E como tudo que é ruim pode piorar, um vislumbre de como o Metallica soaria com um baterista "em dia" aconteceu no Download Festival de 2004. Com Lars doente, a bateria ficou a cargo de Dave Lombardo e Joey Jordison, do Slipknot. Desnecessário dizer que os dois, com um tempo ridículo de ensaio, deram ao Metallica seu momento mais vibrante dos últimos quinze anos. Erros, o set teve aos montes, mas o que contou foi a intensidade.

Pela primeira vez em muito tempo, o Metallica não executava seus clássicos de maneira burocrática, cansada. Pelo contrário, parecia que era a primeira vez que eles eram apresentados e que a banda ainda tentava desesperadamente se provar para o público. Até mesmo o técnico de bateria Flemming Larsen, que assumiu as baquetas em Fade To Black, fez bonito.

Kerry King relembrou esse momento histórico em entrevista à RB (edição #242, setembro/2006).


RB - (...) O Slayer e o Metallica tocaram juntos numa das datas da turnê de St. Anger e Dave Lombardo chegou a tocar bateria no lugar de Lars Ulrich em algumas músicas. O que você achou daquilo?
KERRY KING - Achei demais!!! E você tinha que ver o sorriso no rosto dos caras do Metallica. O Dave tocou as músicas como nos discos, ou seja, elas ficaram muito mais rápidas. Ele não é o tipo de músico que fica o tempo todo fazendo pose para a plateia, sua única preocupação é apenas subir ao palco para destruir a bateria.

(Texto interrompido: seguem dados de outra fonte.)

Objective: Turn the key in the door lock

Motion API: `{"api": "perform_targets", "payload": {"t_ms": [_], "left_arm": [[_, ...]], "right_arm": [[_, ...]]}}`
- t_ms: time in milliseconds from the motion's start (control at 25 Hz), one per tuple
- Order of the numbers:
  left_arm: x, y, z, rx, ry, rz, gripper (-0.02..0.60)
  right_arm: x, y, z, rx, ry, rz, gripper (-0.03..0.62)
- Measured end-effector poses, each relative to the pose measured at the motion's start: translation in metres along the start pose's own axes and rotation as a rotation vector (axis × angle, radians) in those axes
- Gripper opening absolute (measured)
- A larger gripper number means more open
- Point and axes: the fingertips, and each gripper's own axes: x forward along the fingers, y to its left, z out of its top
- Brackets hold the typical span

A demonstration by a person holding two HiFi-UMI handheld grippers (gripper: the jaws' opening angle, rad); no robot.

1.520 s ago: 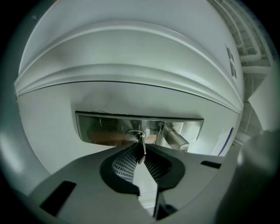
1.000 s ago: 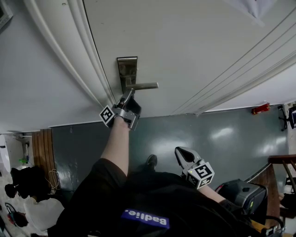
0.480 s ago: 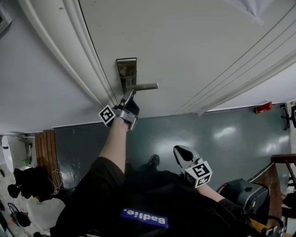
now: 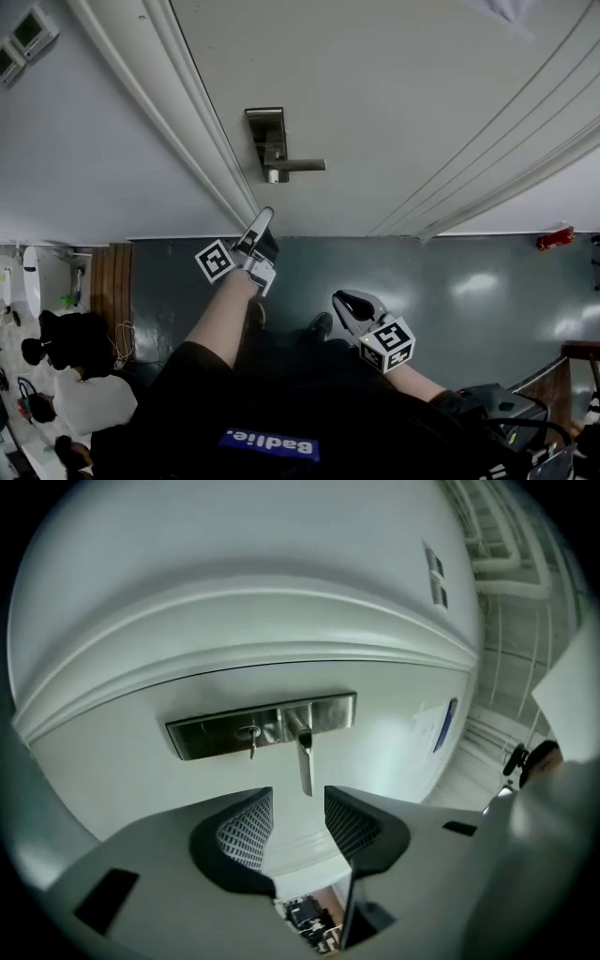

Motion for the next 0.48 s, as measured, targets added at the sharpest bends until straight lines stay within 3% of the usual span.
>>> {"api": "perform_targets", "payload": {"t_ms": [280,480], "left_arm": [[-0.084,-0.066,-0.037,0.227,0.102,0.069,0.155],[-0.142,-0.122,-0.053,0.519,0.234,0.031,0.134]], "right_arm": [[0.004,0.046,0.012,-0.055,-0.055,0.021,0.028],[0.013,0.096,0.011,-0.055,-0.084,-0.047,0.028]]}}
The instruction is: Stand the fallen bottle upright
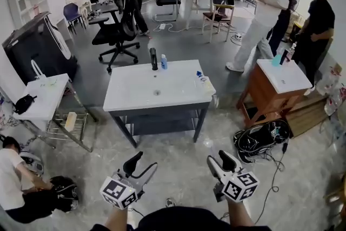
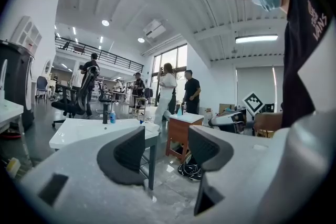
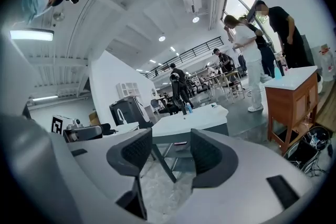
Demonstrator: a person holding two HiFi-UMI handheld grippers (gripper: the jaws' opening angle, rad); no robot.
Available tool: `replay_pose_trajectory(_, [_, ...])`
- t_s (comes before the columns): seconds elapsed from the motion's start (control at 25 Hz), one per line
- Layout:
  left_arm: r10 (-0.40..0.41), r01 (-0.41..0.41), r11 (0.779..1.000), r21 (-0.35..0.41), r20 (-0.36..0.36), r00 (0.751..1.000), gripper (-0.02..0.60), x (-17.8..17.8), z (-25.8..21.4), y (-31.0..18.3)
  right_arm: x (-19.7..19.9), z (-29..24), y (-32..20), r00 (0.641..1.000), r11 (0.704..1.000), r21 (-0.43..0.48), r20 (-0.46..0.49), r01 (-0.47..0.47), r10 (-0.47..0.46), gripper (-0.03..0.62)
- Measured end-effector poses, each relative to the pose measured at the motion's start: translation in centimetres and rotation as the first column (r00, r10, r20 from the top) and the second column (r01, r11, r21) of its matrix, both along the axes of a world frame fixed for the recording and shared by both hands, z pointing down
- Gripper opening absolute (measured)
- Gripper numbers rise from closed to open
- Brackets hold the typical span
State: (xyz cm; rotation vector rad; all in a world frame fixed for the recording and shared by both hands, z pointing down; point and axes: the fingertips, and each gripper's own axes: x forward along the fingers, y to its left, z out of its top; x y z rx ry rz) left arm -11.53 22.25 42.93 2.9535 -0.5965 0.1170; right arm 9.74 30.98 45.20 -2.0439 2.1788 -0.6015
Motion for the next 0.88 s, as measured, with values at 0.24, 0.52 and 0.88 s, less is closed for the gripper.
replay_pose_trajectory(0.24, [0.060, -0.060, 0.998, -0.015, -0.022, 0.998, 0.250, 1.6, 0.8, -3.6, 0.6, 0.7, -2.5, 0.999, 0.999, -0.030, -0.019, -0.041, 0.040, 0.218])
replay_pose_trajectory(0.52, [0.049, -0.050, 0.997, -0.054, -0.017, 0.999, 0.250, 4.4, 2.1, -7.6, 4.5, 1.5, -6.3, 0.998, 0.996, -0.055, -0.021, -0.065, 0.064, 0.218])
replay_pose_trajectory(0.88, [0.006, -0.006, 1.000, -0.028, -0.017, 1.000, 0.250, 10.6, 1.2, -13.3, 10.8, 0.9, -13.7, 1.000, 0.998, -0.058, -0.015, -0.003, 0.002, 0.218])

E os caras não conseguiam disfarçar a satisfação, pois tudo se encaixava, tudo estava no tempo e tudo estava rápido.

RB - Eu não vi o show, mas tenho um CD com ele gravado. Realmente, parece ter sido uma performance excepcional.
KING - Eu assisti ao show inteiro do palco. Além do Dave, o Joey [Jordison] fez algumas músicas também. Ele destruiu, pois é outro baterista fenomenal.

RB - Sem querer bater no Lars, mas ele nem se compara ao Dave ou ao Joey...
KING - É você quem está dizendo... [risos]

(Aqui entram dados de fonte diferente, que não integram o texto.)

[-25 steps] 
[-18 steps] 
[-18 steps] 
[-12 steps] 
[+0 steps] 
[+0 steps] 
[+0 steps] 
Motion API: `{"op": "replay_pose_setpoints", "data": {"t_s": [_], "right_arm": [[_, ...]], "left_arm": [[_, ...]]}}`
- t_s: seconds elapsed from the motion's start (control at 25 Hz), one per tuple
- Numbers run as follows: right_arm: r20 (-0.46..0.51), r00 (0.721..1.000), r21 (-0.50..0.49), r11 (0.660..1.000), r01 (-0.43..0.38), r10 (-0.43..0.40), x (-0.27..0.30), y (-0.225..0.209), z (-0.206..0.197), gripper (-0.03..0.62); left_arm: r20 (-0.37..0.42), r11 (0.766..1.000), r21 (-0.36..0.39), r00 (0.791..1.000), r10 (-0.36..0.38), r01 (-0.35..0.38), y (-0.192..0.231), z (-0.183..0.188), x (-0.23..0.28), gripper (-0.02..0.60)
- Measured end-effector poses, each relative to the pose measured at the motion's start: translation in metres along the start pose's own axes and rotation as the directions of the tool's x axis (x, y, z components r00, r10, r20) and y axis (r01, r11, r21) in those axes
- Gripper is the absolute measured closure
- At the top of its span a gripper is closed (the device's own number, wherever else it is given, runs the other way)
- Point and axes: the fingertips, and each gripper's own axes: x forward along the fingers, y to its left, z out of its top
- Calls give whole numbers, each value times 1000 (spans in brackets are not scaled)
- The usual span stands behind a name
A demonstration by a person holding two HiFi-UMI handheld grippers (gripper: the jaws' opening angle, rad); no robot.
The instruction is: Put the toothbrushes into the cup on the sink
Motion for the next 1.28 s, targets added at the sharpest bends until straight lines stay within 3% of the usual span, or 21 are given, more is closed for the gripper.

(entrevista concedida a Chris Alo; tradução por Ricardo Franzin)



No final das contas, tudo isso acaba sendo tão melancólico quanto relembrar as bandas sensacionais que você descobria na adolescência ou constatar com o tempo a inevitabilidade de certas coisas.


Mas que aquele baixinho sem grana, obcecado por Diamond Head e a New Wave of British Heavy Metal e que era um completo insano atrás de um kit de bateria faz falta... ah, isso faz...

5 comentários:

Anônimo disse...

ótimo post, toca no ponto certo do problema do metallica.
abçs

Rodrigo Barata disse...

Se o problema fosse só o Lars... acho que o Kirk ainda está muito pior que ele, os solos estão terríveis, preguiçosos, mas acho que é "normal" isso, pensa tocar as mesmas musicas por 25-30 anos? show do Slayer tbem está terrível, hanneman sempre errando tudo e o araya sem voz nenhuma.

doggma disse...

É o que eu acho também, Rodrigo. Tanto que só abordei o que tange à batera. O James é outro que virou o cabo da boa esperança e merece um capítulo à parte.

Mas a situação instrumental do Slayer é bem menos precária, não acha não? E eles ainda têm o Lombardo, que nivela tudo por cima (o que é inversamente proporcional ao Metallica, haha).

Genison Kobe disse...

Concordo com tudo o que foi dito mas vamos ser sinceros: ELES ESTÃO VELHOS. 30 anos pesam no que diz respeito ao instrumentista, principalmente "bateras". Até Neil Peart (que pra mim é "o cara" e ponto final), já não é mais o mesmo de "Fly By Night". Acho que é um curso normal de quem está incessantemente nesta estrada, fazenda shows quase todos os dias...

doggma disse...

Isso é verdade, G. Kobe. Charlie Watts é o futuro de todo baterista.